- Edited photograph that became the Poot Lovato meme. Lovato's head was edited to appear wider.
- First appearance: Tumblr
- Created by: Cstcrpt

In-universe information
- Gender: Female
- Family: Demi Lovato (sister)

= Poot Lovato =

Fictional sister of Demi Lovato

Poot Lovato, or simply Poot, is a fictional twin sister of American singer Demi Lovato. Originating on Tumblr in 2015, the character has become a popular internet meme and been referenced by Lovato herself on several occasions.

==Origin==
The photograph that became the inspiration for the Poot character was taken in 2014, during Demi Lovato's Royal Variety Performance at the Palladium Theatre. This photo was later edited to make her (Note: Demi goes by both they/them and she/her pronouns.) head appear wider. Poot Lovato's first mention was from a deleted Tumblr post by user Cstcrpt, which featured the edited image. The post wrote:

Demi’s twin sister. She was locked in a basement her whole life. This picture was taken the first time she went outside. Her name is Poot.

Previously, a week before that post, a Tumblr user named Versaceslut posted a crude doodle of Demi Lovato.
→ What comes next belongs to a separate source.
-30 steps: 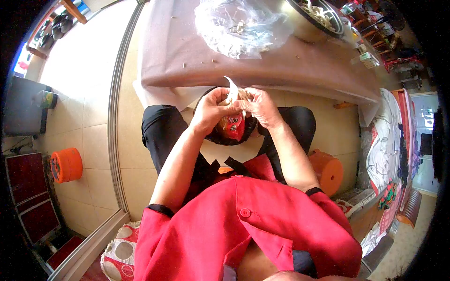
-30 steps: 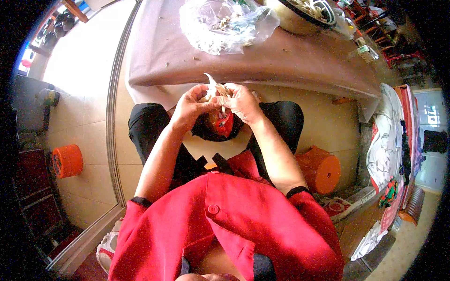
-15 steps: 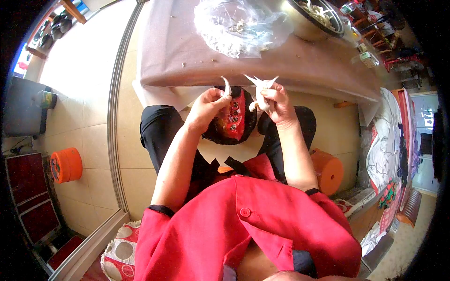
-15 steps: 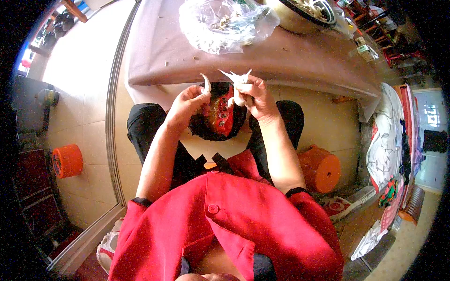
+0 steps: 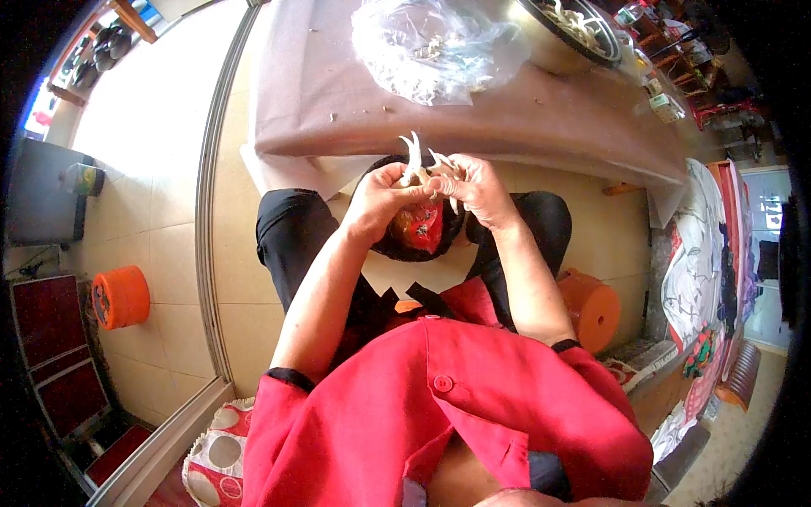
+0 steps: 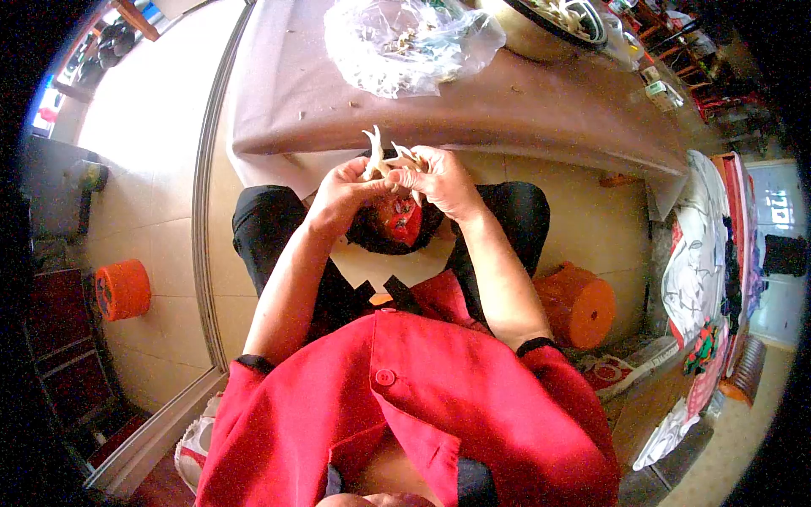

The sketch was based on the edited image used for Poot Lovato. The meme went viral in October 2015.

==Reception==
On October 12, a fanfiction called The Secret Life of Poot Lovato was posted on Wattpad. Since then, the story has garnered over 750,000 reads. In August 2023, Demi Lovato posted a TikTok video in which she celebrated her 31st birthday with multiple birthday cakes. At the end of the video, she panned over to a box of cupcakes, each decorated with an image of Poot. Originally, Demi Lovato thought that the meme going viral "sucked" since she presumed the photo of Poot was a real picture of her, but she was later reassured once she found out the photo was edited. Time Magazine published a list of "the 16 most influential fictional characters of 2015." Poot Lovato was placed in 15th place. Time noted that the meme was an example of "how Internet fandom can redefine celebrities’ carefully groomed images." Poot Lovato's Wikipedia page was previously deleted for being a hoax.

On October 30, 2025, Lovato recreated a Poot Lovato costume for Halloween on her TikTok page.